* _Problem statement_: Search the records for the string "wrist", then copy each line where it appears.
____ Provided entries
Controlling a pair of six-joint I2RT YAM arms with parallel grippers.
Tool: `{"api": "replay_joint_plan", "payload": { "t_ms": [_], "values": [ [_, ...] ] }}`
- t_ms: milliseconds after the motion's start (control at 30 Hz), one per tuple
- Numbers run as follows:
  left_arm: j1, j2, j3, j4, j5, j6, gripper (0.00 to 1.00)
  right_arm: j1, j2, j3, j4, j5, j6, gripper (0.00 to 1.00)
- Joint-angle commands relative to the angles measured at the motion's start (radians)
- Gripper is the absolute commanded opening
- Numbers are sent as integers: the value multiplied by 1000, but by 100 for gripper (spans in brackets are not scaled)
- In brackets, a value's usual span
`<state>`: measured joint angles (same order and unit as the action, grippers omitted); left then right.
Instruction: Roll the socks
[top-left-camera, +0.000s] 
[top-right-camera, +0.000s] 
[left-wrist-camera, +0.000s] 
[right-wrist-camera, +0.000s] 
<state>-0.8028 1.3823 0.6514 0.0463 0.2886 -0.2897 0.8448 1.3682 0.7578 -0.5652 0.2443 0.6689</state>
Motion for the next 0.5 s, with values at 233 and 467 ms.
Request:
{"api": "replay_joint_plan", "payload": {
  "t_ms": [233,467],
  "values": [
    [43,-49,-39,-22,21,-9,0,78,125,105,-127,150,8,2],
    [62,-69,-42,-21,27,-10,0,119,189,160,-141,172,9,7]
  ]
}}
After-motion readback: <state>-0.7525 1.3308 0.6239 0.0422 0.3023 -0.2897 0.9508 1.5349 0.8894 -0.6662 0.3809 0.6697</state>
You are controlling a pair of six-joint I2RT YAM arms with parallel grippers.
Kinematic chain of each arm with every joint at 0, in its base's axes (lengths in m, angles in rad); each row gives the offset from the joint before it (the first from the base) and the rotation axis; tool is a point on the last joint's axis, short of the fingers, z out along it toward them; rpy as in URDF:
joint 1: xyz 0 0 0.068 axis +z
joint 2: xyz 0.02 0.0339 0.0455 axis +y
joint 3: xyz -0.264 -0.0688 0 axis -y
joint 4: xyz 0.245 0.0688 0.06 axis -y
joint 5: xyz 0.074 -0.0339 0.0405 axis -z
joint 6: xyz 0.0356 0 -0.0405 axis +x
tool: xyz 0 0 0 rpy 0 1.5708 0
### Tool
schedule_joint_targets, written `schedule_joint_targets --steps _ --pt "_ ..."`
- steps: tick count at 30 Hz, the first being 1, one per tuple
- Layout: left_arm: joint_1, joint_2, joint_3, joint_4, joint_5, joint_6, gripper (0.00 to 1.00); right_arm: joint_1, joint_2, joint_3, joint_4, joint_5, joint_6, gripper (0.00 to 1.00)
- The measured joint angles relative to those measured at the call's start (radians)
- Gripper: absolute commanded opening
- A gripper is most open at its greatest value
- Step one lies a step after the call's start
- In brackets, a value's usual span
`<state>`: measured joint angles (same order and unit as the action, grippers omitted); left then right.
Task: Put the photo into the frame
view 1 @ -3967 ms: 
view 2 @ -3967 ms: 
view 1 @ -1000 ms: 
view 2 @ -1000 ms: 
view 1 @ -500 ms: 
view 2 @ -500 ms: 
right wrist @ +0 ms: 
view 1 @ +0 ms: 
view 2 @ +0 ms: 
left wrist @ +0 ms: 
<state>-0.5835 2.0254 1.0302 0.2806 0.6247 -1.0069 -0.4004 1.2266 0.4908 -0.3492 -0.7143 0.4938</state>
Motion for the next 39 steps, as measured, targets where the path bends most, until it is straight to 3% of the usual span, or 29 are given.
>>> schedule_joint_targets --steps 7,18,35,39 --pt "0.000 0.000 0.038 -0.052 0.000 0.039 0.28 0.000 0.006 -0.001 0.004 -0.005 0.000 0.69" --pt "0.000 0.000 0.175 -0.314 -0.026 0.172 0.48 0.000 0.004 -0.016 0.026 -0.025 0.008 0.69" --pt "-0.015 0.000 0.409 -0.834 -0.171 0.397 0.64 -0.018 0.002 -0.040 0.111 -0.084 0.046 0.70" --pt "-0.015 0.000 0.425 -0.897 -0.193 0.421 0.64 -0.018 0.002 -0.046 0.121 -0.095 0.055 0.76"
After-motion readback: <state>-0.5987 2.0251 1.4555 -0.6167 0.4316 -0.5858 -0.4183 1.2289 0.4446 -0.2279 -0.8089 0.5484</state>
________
* _Result_:
[left-wrist-camera, +0.000s] 
[right-wrist-camera, +0.000s] 
right wrist @ +0 ms: 
left wrist @ +0 ms: 

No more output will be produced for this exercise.